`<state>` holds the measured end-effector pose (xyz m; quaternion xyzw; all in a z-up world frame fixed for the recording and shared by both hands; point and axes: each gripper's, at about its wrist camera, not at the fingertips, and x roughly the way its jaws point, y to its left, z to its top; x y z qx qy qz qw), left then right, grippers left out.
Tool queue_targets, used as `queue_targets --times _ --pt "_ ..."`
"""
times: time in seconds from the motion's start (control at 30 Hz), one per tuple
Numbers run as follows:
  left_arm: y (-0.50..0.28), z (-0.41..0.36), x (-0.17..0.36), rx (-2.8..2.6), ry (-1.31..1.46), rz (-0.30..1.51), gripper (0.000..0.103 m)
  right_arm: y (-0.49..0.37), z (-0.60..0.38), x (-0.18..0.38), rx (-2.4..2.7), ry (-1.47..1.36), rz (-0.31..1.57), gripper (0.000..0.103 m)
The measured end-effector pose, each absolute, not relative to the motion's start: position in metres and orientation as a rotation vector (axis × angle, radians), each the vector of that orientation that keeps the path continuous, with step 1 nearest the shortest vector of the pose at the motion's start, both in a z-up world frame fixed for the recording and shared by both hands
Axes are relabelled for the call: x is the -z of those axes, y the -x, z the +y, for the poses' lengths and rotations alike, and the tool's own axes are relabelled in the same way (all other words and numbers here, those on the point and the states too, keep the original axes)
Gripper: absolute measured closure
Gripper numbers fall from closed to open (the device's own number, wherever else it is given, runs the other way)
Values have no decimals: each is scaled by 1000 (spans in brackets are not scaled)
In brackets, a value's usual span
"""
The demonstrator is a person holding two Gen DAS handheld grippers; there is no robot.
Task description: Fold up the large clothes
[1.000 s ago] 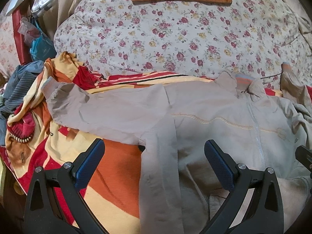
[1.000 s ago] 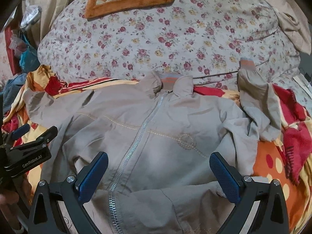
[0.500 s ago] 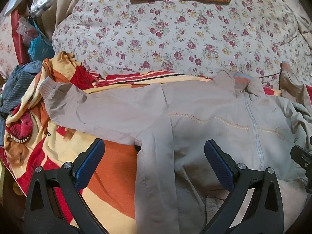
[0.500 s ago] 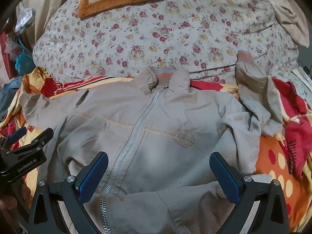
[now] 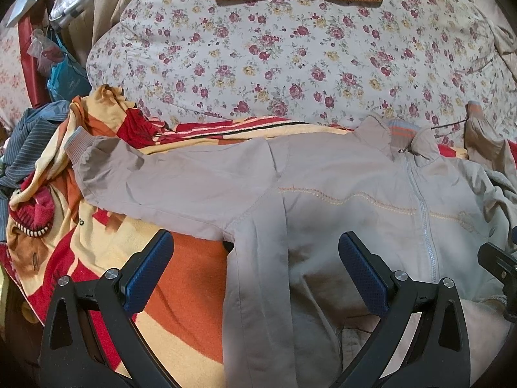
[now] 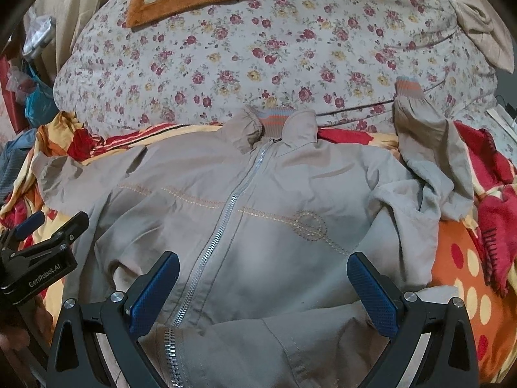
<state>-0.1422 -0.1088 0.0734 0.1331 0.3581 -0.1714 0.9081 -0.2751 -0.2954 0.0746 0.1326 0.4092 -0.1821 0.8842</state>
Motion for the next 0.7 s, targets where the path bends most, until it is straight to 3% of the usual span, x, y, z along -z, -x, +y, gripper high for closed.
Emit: queue_targets --times 0.7 --pt "122 -90 -69 291 -237 772 1 237 -300 -68 378 -263 845 0"
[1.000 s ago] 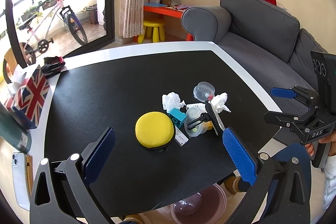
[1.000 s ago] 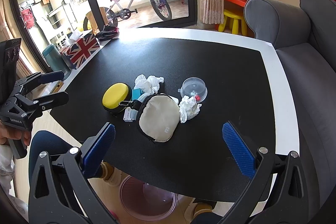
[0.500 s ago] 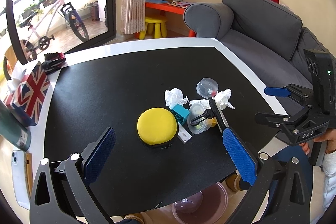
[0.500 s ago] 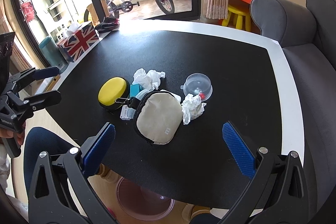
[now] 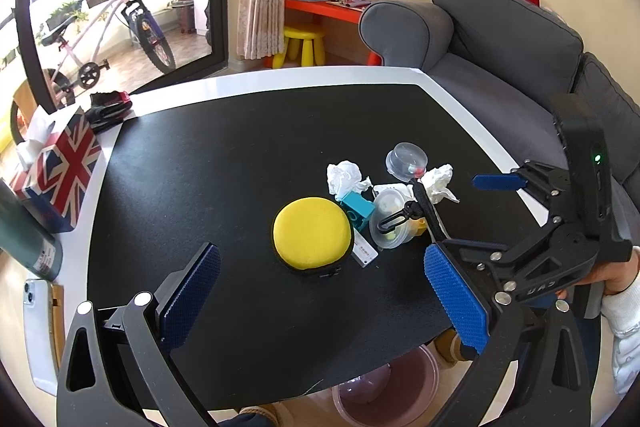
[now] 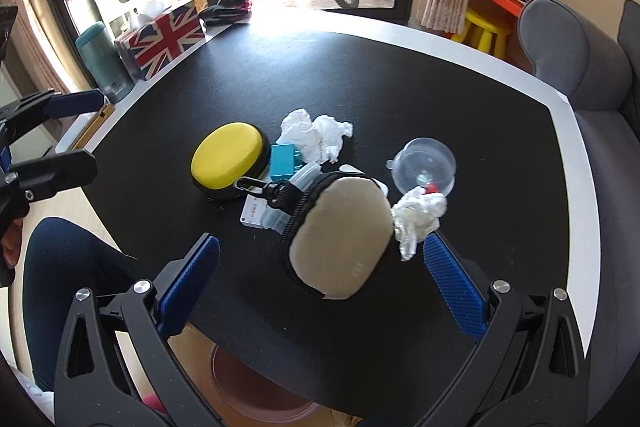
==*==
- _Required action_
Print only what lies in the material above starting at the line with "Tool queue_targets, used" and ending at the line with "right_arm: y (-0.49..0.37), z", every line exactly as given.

- _Task response_
Tool queue_targets, used as `queue_targets --times _ --pt "_ ..."`
"""
times: time in seconds from the motion's start (control at 30 Hz), one per tuple
Numbers run as follows:
  left_arm: y (-0.50..0.28), z (-0.41..0.36), x (-0.17..0.36), rx (-2.8..2.6), ry (-1.31..1.46), rz (-0.30..1.51), gripper (0.000..0.103 m)
  right_arm: y (-0.49..0.37), z (-0.60..0.38), x (-0.18..0.38), rx (-2.4..2.7), ry (-1.47..1.36), rz (-0.31..1.57), gripper (0.000..0.103 m)

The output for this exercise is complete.